### Prompt
Could you return the lines below exactly, from the first line up to and including the line that holds "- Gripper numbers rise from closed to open"?

Stored data entries
———

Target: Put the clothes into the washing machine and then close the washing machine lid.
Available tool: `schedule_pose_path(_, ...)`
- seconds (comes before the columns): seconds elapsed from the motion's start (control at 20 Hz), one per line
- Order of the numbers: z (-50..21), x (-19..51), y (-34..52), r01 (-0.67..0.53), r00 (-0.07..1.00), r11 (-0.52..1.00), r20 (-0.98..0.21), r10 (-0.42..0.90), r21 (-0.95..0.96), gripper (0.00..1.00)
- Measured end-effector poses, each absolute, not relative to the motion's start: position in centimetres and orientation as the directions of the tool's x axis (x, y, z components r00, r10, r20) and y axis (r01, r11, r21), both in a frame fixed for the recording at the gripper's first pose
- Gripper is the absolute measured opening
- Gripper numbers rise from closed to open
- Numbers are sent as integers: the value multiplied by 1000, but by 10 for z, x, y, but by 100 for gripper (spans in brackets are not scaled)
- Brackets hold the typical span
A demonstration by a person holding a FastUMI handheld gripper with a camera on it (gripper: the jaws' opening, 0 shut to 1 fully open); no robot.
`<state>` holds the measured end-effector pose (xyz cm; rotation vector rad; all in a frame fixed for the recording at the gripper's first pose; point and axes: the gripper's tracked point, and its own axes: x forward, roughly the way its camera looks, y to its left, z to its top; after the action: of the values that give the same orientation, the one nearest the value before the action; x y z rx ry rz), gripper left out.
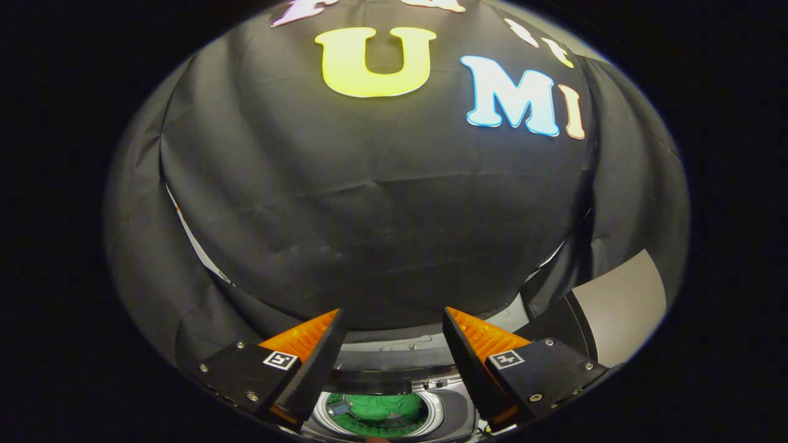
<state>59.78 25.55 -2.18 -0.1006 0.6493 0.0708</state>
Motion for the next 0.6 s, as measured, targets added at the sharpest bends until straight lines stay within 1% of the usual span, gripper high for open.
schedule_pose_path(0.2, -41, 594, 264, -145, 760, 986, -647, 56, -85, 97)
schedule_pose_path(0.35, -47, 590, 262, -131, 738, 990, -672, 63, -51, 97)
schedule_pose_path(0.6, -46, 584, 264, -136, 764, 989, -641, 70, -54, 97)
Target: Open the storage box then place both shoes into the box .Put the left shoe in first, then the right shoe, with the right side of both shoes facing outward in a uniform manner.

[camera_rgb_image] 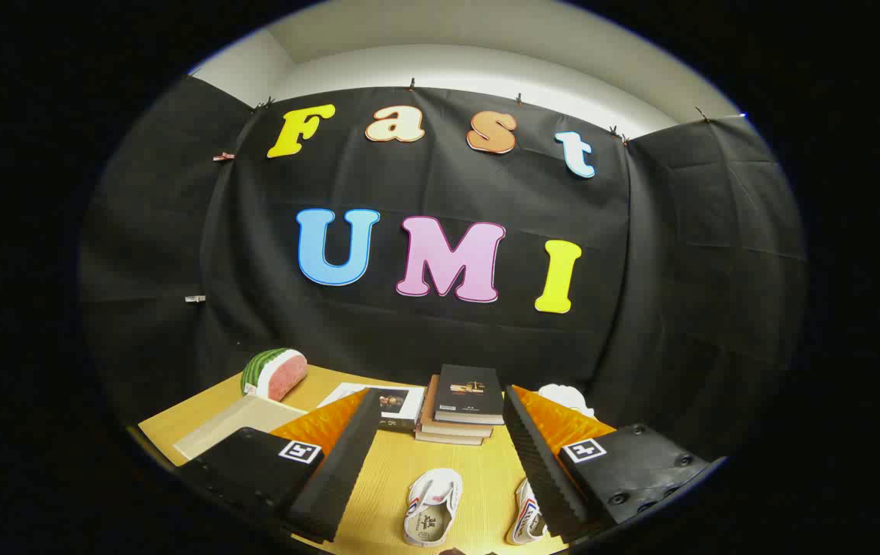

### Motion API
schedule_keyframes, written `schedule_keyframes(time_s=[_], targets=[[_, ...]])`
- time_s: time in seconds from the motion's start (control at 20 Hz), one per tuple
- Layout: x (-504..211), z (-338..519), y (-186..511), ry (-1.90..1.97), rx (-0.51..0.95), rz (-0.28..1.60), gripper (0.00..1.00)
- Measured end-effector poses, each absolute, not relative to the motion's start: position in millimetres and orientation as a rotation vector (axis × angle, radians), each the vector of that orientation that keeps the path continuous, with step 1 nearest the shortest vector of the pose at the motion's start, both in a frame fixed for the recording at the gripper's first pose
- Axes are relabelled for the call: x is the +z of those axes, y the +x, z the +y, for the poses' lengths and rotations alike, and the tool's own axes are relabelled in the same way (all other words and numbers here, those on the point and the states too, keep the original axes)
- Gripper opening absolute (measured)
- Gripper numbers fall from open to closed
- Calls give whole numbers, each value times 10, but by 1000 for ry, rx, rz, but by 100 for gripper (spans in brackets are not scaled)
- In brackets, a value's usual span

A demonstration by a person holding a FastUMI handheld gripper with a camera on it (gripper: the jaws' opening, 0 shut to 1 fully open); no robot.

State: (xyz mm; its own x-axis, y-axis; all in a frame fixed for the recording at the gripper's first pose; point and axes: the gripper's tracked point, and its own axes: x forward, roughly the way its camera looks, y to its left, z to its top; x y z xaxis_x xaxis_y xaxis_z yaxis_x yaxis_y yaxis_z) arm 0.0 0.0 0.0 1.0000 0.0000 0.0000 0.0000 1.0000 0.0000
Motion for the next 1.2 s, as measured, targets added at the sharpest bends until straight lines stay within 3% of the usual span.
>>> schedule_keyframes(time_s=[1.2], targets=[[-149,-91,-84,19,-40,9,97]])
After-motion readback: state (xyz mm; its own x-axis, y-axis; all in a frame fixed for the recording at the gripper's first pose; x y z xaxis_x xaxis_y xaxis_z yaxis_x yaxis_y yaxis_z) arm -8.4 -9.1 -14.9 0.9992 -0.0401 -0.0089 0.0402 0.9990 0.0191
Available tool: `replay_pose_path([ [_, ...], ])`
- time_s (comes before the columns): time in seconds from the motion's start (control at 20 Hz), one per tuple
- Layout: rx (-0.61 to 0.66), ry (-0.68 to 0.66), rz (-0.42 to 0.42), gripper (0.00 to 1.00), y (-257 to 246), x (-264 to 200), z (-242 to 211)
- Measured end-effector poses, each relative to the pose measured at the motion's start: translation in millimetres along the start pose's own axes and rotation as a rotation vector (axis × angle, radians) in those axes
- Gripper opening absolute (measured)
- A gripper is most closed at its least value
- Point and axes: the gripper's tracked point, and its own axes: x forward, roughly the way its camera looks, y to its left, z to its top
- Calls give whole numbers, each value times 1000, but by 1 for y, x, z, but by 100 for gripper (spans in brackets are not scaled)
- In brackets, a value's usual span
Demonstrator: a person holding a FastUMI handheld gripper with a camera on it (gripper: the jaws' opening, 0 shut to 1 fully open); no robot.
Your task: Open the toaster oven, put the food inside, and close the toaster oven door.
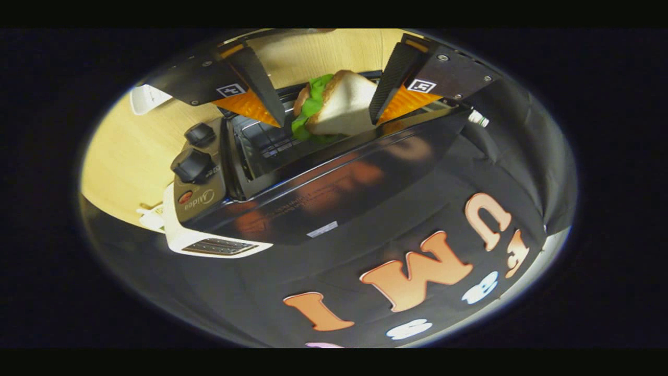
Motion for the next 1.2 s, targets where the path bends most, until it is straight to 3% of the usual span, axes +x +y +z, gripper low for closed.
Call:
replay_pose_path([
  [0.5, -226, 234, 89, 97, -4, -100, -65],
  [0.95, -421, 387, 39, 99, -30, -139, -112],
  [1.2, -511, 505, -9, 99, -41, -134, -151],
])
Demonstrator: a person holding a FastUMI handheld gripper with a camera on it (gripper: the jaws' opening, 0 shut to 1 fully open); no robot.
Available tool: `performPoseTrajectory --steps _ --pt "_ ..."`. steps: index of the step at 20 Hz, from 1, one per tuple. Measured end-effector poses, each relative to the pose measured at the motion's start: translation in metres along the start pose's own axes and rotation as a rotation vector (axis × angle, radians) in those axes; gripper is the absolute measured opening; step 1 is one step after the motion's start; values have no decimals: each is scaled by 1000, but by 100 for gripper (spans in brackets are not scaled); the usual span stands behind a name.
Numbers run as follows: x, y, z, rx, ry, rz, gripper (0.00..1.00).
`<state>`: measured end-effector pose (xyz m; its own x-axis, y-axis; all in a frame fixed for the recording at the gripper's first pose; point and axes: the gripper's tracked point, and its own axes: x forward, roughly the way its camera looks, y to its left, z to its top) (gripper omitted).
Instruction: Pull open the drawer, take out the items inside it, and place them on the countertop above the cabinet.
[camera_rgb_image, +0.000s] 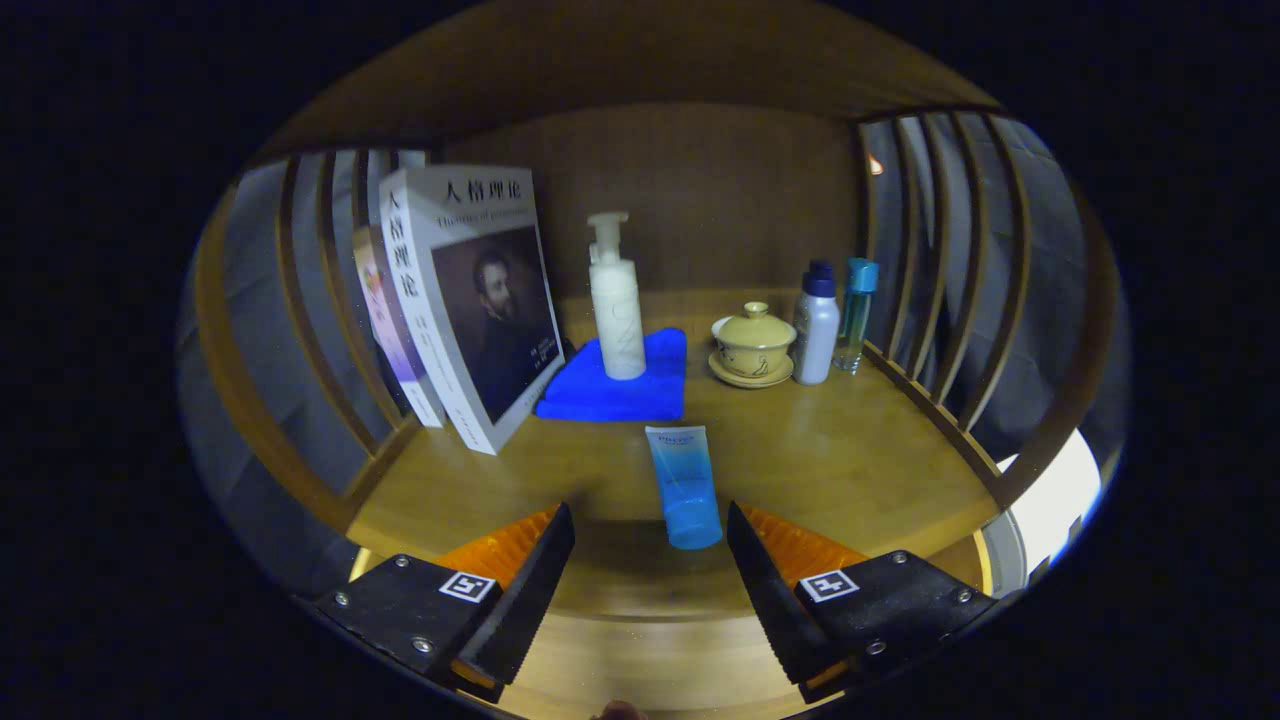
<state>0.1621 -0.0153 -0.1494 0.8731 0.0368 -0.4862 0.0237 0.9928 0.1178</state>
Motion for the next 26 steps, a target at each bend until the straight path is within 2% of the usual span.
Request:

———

### Reply
Target: Put the clothes into the washing machine and then close the washing machine lid.
Available tool: `schedule_pose_path(_, ...)`
- seconds (comes before the columns): seconds elapsed from the motion's start (control at 20 Hz), one per line
- Order of the numbers: z (-50..21), x (-19..51), y (-34..52), r01 (-0.67..0.53), r00 (-0.07..1.00), r11 (-0.52..1.00), r20 (-0.98..0.21), r10 (-0.42..0.90), r21 (-0.95..0.96), gripper (0.00..1.00)
- Measured end-effector poses, each absolute, not relative to the motion's start: position in centimetres and orientation as the directions of the tool's x axis (x, y, z components r00, r10, r20) and y axis (r01, r11, r21), both in a frame fixed for the recording at the gripper's first pose
- Gripper is the absolute measured opening
- Gripper numbers rise from closed to open

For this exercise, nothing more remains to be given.